EXERCISE DESCRIPTION: Where in the listing does the word "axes" appear? Report each line that holds it.

* * * * * * *

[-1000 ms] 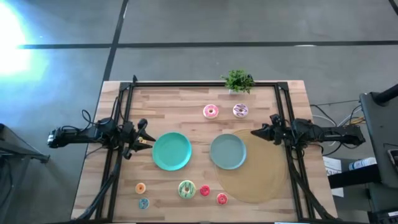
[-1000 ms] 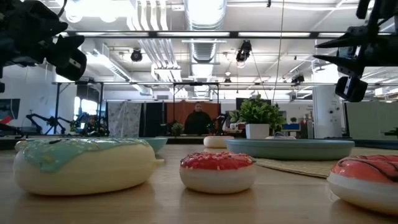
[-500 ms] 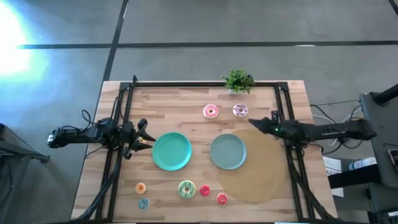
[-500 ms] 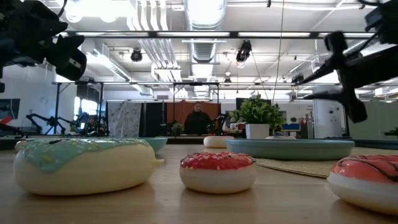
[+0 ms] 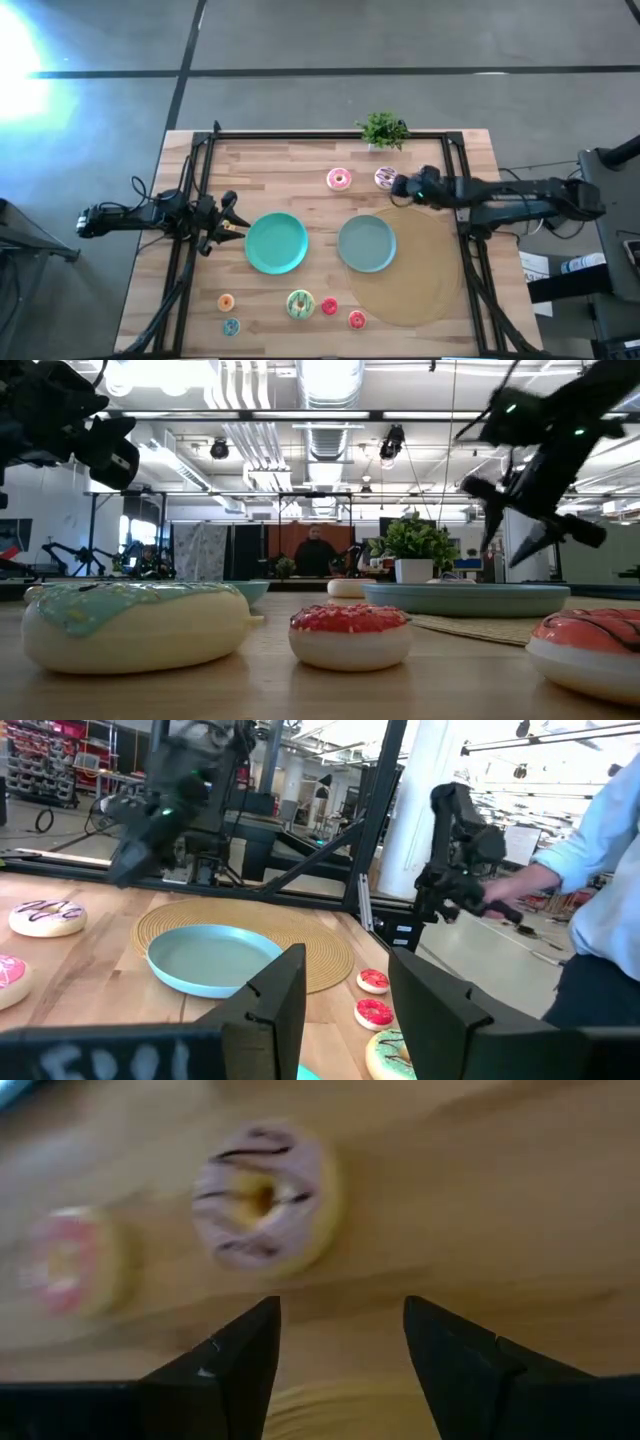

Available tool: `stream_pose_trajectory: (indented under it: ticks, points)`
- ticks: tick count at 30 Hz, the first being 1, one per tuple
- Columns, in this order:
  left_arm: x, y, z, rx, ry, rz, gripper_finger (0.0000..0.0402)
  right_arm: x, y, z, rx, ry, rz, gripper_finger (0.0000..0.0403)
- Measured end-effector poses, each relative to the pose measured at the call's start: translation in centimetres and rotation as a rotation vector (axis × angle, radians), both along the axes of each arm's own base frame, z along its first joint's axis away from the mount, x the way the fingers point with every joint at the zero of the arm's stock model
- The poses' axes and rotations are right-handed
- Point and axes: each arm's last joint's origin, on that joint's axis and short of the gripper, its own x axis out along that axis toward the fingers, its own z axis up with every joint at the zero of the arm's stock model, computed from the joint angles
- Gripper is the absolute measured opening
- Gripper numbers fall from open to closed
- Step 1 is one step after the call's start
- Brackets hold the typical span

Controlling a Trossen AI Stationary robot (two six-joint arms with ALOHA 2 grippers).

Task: Pick & Place donuts
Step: Put the large purple donut on the blue plate

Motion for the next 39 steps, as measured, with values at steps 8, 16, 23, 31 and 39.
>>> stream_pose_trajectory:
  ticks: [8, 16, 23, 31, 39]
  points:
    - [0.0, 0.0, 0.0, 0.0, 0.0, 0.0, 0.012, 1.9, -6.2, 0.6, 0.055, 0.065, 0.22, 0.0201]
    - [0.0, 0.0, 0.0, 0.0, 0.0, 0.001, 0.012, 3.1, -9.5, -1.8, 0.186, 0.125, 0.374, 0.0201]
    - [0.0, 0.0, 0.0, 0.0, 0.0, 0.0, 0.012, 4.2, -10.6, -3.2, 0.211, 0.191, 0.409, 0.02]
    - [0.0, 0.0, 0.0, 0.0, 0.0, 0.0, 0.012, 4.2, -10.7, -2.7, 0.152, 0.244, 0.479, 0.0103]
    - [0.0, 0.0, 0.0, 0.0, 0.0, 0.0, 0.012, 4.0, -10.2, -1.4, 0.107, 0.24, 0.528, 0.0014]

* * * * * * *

RESPONSE AREA:
- Measured end-effector poses, each relative to the pose measured at the call's start: translation in centimetres and rotation as a rotation vector (axis × angle, radians), both along the axes of each arm's own base frame, z along its first joint's axis away from the mount, x the way the fingers point with every joint at the zero of the arm's stock model
- The poses' axes and rotations are right-handed
- Point and axes: each arm's last joint's origin, on that joint's axis and short of the gripper, its own x axis out along that axis toward the fingers, its own z axis up with every joint at the zero of the arm's stock model, computed from the joint angles

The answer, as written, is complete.